“Big data” and “analytics” are among the most overhyped and abused terms in today’s IT lexicon. Despite widespread use for almost a decade, their precise meanings remain mysterious and fluid. It is beyond doubt that the volume of data being generated and gathered has been growing exponentially and will continue to do so, intuitively validating the big moniker. However, other vital characteristics of today’s data, such as structure, transience, and — most disturbingly — meaning and value, remain highly ambiguous. Analytics also remains troublingly vague, as it is prefixed with adjectives ranging from operational to predictive.
In such circumstances, defining what success in big data analytics (BDA) might mean is problematic. Describing how it could be cultivated would seem especially challenging. Nonetheless, that is what this issue of Cutter IT Journal seeks to do, beginning with the premise that, irrespective of definitional difficulties, success in implementing BDA is predicated on addressing four specific aspects of the overall process:
- People. Data scientists have been called unicorns due to their elusive nature. Finding them externally or growing them internally and defining mandatory skills, roles, and responsibilities are among the challenges organizations face.
- Preparation. Sourcing, cleansing, and contextualizing incoming data before analysis can make the difference between valid discoveries and rabid nonsense. With such preparation reportedly taking 80% of the time and effort of data scientists, new approaches are needed to streamline the process.
- Prediction. As the industry progresses from business intelligence and hand-crafted analysis to self-improving deep learning algorithms, issues of understanding, control, and trustworthiness will need to be addressed.
- Production. Procedures for effective and seamless transition from discoveries in the analytic laboratory to action in the production environments of manufacturing, operations, and sales will be vital.
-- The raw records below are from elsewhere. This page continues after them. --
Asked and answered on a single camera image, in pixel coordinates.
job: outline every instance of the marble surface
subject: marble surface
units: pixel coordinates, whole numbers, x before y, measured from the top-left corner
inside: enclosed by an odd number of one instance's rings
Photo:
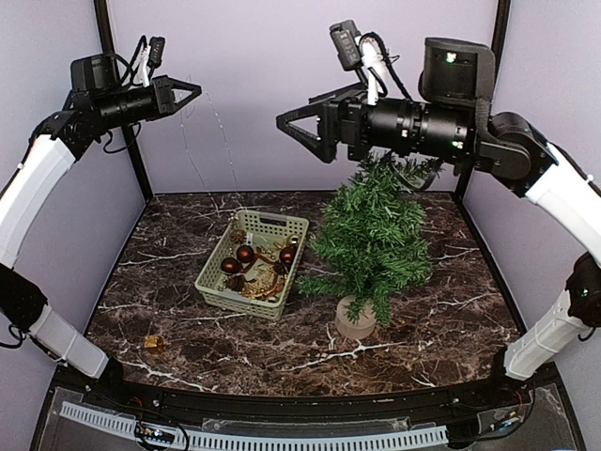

These four aspects neither stand alone as all that you must address, nor are they unique to big data analytics. You will need to take care of all the other, usual pieces of process and project management involved in any significant IT undertaking. However, one or (usually) more of these four aspects present particular difficulties in most BDA implementations.
Teaming Up the Right People
BDA has a long history in the open source software scene, particularly focused around Apache Hadoop and its accompanying menagerie, and an association with the Web behemoths of big data, such as Google, Facebook, and Amazon. It was within this environment that the job title of “data scientist” was popularized and from here that it has become the allegedly sexiest job in the world. Many people now want to be one, and many companies want one or more of them. Recruiters declare huge shortages, and authors have created lists of diverse characteristics for the role, ranging from degrees in statistics to Perl programming skills, and from experience in presenting to and influencing management to deep knowledge of business data and processing.
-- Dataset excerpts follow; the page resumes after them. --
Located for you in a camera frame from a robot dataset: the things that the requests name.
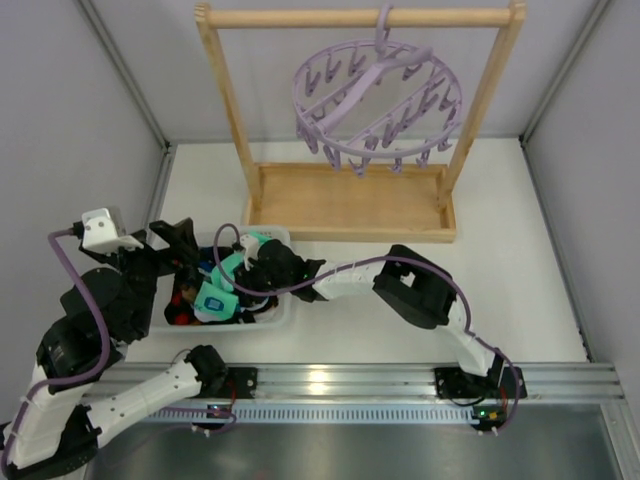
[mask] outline wooden rod
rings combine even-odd
[[[444,210],[447,207],[453,187],[462,172],[464,162],[478,135],[484,116],[491,104],[491,98],[500,82],[509,54],[516,43],[518,33],[520,33],[520,28],[527,15],[527,8],[523,0],[511,0],[509,9],[512,12],[511,22],[509,26],[501,28],[496,36],[476,94],[469,108],[467,119],[462,127],[460,138],[453,151],[447,174],[438,189],[438,208],[440,210]]]
[[[247,130],[242,121],[240,107],[238,106],[236,95],[233,91],[233,84],[231,82],[229,68],[227,67],[227,61],[224,58],[220,36],[218,35],[218,31],[215,28],[210,28],[206,21],[207,13],[210,11],[211,7],[209,7],[209,5],[204,3],[197,4],[195,8],[196,25],[202,38],[202,44],[207,52],[211,69],[218,82],[220,95],[222,95],[222,100],[224,101],[224,108],[227,113],[229,127],[231,128],[233,143],[236,145],[240,165],[247,180],[249,201],[254,209],[259,209],[262,199],[260,173],[251,156]]]
[[[366,10],[209,10],[212,28],[375,27],[379,9]],[[394,8],[387,27],[489,27],[509,25],[508,8]]]

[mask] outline metal rail
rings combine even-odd
[[[526,146],[529,143],[529,140],[531,140],[531,137],[536,131],[536,128],[538,128],[538,125],[551,105],[551,102],[569,78],[574,66],[580,59],[582,52],[585,50],[597,28],[602,23],[602,20],[612,4],[612,0],[597,0],[595,2],[591,12],[578,31],[578,35],[573,41],[571,48],[564,57],[564,60],[551,78],[549,85],[544,89],[544,96],[540,99],[538,107],[527,122],[524,132],[520,135],[520,143],[523,146]]]
[[[105,372],[88,392],[104,397],[137,385],[162,372],[164,363],[124,363]],[[433,369],[424,364],[263,364],[258,368],[253,400],[238,405],[450,405],[436,395]],[[610,364],[519,364],[529,396],[522,404],[624,403]],[[224,399],[211,399],[224,404]]]
[[[138,111],[142,115],[143,120],[149,127],[149,130],[153,134],[161,149],[167,150],[169,143],[162,128],[158,124],[151,107],[142,92],[142,89],[138,85],[135,77],[131,73],[127,63],[125,62],[120,50],[118,49],[111,32],[105,25],[100,12],[95,7],[93,0],[74,0],[78,6],[78,10],[86,19],[88,25],[93,30],[98,39],[100,46],[104,49],[104,52],[111,62],[114,71],[122,81],[123,86],[131,96],[133,104],[137,107]]]

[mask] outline white floor
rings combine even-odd
[[[319,161],[299,143],[255,144],[252,150],[257,161]],[[178,147],[162,219],[190,216],[196,229],[213,231],[223,222],[239,222],[245,204],[246,186],[232,145]],[[476,141],[454,204],[459,232],[454,244],[410,247],[453,274],[471,302],[474,330],[514,361],[586,361],[515,139]],[[388,245],[298,242],[294,249],[304,257],[347,260],[386,253]],[[164,323],[167,301],[157,298],[154,323]],[[131,346],[128,360],[168,361],[183,348],[211,343],[233,363],[454,361],[437,335],[405,323],[374,294],[311,305],[294,299],[293,305],[292,318],[277,330],[152,332],[144,344]]]

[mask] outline wooden rack
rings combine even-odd
[[[364,179],[313,163],[255,163],[249,149],[219,29],[374,28],[377,9],[212,10],[195,8],[196,24],[222,95],[231,134],[249,188],[244,221],[284,225],[296,240],[453,242],[456,222],[451,194],[480,130],[526,16],[523,0],[507,8],[401,9],[387,27],[497,28],[473,102],[451,162],[426,169],[406,166],[402,175],[370,165]]]

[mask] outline gray wall
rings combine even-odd
[[[73,1],[0,2],[0,65],[2,422],[70,286],[47,233],[103,205],[140,226],[161,152]]]
[[[532,139],[590,344],[640,424],[640,2],[618,0]]]
[[[195,0],[93,0],[170,140],[230,140],[224,107],[193,19]],[[528,18],[482,126],[517,136],[595,0],[531,0]],[[209,0],[213,8],[371,8],[383,0]],[[503,7],[508,0],[398,0],[397,7]],[[292,139],[291,81],[321,48],[370,38],[373,29],[223,31],[238,101],[254,140]],[[487,29],[399,29],[392,38],[431,45],[467,99],[495,38]],[[383,82],[380,98],[397,85]]]
Such guidance is undoubtedly valuable but may be offset by advice from vendors and consultants to avoid “polluting” your future-oriented data scientist team with “BInosaurs” — staff who have grown up in the traditional business intelligence (BI) environment. This is unfortunate. Many companies that are transitioning from a purely physical business environment to the digitized world face the challenge of crafting a functioning team that can extract the undisputed value that exists in big data while also creating and maintaining a data management environment where data quality and governance are critical. Engaging the right people is important, but creating an integrated and empowered team is the first and most vital step toward success in BDA.
Preparing the Ground
In data warehousing, this step used to go under the label of ETL — extract, transform, and load — and it was renowned as the most challenging aspect of building a BI system. Data in existing operational sources was often not how it was described in the specs. Even the specs were often not what they seemed. Data that should match across sources didn’t. The list goes on, but the result was that preparing data for consumption in the BI system was the part of the project that consumed the most resources and could be almost guaranteed to overrun.
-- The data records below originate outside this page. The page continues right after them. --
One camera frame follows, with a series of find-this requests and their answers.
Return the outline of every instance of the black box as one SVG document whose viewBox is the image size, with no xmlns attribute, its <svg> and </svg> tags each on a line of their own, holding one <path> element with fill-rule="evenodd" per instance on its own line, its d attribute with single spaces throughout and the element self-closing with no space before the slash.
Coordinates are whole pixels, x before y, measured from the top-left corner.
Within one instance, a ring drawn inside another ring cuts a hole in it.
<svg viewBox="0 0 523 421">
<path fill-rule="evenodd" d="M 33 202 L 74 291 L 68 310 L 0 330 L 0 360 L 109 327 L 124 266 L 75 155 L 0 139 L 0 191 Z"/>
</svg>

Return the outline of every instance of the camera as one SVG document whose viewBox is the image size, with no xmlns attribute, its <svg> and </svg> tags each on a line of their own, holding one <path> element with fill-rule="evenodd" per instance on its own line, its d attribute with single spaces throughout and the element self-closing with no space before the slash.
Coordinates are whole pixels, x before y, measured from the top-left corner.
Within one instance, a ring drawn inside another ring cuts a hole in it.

Fast-forward to big data analytics, and it appears that history is doomed to repeat itself. Despite the fact that the majority of big data is sourced externally to the enterprise, coming from notoriously uncertified social media sources and highly unreliable Internet of Things (IoT) sensors, data scientists express ongoing incredulity that data preparation (now sexily called “wrangling”) takes such time and effort. According to Monica Rogati, VP for data science at Jawbone, “Data wrangling is a huge — and surprisingly so — part of the job. At times, it feels like everything we do.”
Since then, a number of vendors have introduced or expanded offerings that address preparation, cleansing, wrangling, and quality of big data in the Hadoop environment. This is, of course, welcome. However, it remains a technical, product-level solution to a broader problem.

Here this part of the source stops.